FUN FACT: The first true platformer game was Nintendo’s Donkey Kong released in July 1981.
#5 – The Zen Balance
The final secret to game design is finding that perfect balance of difficulty, challenge and enjoyment. All great games have nailed this perfect balance, or as we like to call it the ‘Zen Balance’ factor. Classics like Super Mario Bros, The Legend of Zelda, and Sonic the Hedgehog are all good examples of this.
Try to think of ‘Zen Balance’ in game design as a scale. On one end you have a boring easy game and on the other end you have a very difficult to beat game. The goal is to design your game to be somewhere in the middle. When you accomplish this, you’ll have the perfect balance of excitement which will keep your players engaged longer.
Often new game creators tend to focus too much on one end of the scale. They either make their game too easy or too difficult. Neither is fun for the player. You don’t want to design a game that’s so easy it quickly becomes boring or so difficult that it’s not fun to play.
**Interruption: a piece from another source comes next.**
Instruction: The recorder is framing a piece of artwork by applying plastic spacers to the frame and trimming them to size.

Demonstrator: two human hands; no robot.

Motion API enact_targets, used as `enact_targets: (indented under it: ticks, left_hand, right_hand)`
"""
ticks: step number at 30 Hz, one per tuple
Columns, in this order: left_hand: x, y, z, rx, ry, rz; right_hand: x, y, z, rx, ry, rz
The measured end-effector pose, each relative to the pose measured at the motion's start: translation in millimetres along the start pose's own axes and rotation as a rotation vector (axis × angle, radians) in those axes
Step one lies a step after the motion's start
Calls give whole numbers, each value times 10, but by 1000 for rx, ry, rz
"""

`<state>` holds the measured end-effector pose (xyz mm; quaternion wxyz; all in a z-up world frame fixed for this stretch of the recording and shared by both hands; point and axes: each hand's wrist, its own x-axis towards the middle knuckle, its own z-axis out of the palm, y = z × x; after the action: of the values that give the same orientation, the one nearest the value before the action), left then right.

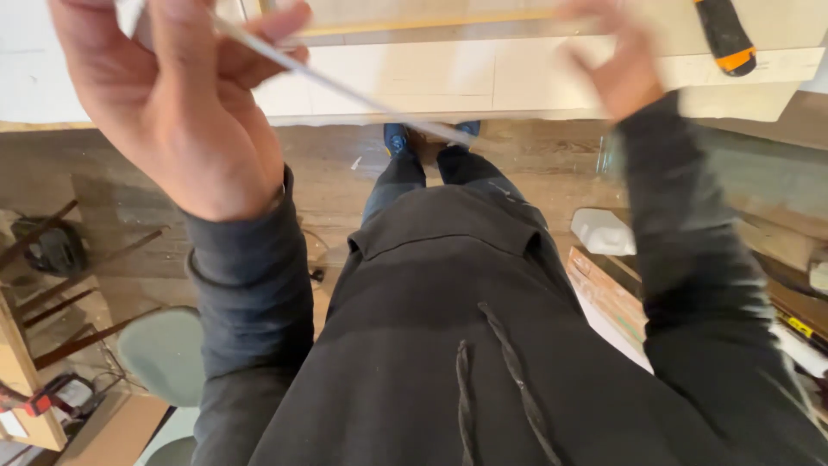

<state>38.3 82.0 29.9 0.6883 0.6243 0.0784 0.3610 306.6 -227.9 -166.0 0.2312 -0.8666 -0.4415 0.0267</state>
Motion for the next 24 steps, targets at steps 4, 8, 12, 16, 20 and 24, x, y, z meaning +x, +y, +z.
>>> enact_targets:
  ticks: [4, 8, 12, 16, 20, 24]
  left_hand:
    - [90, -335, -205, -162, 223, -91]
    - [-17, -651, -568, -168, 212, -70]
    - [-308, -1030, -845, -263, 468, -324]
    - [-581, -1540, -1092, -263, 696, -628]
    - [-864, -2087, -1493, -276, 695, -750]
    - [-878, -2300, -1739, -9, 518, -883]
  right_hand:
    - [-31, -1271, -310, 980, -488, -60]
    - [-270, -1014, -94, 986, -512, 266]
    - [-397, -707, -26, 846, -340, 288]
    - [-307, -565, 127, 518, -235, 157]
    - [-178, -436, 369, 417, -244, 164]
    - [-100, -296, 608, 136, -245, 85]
Unfortunately, it’s pretty easy to make this mistake especially when you’re the only one testing your game. The problem that many creators have is that they get to know their game too well so when they try to test it themselves it’s hard to pinpoint accurately how challenging their game actually is. This is why testing with beta testers is so important. It’s the only way you can truly determine where your game measures on the ‘Zen balance’ scale. Try to always test on multiple types of people, to make sure your game has the right level of difficulty.
Solid Game Design
Remember to use surprise and wonder to help your players build an emotional connection with your game. Try to keep your character sizes in-check and be sure to make your game’s universe as cohesive as you can. Your game concept should feel familiar but unique. And always test rigorously to find that perfect ‘Zen Balance’ of difficulty within your game.
All five of these techniques are the key to solid game design and the secret to success.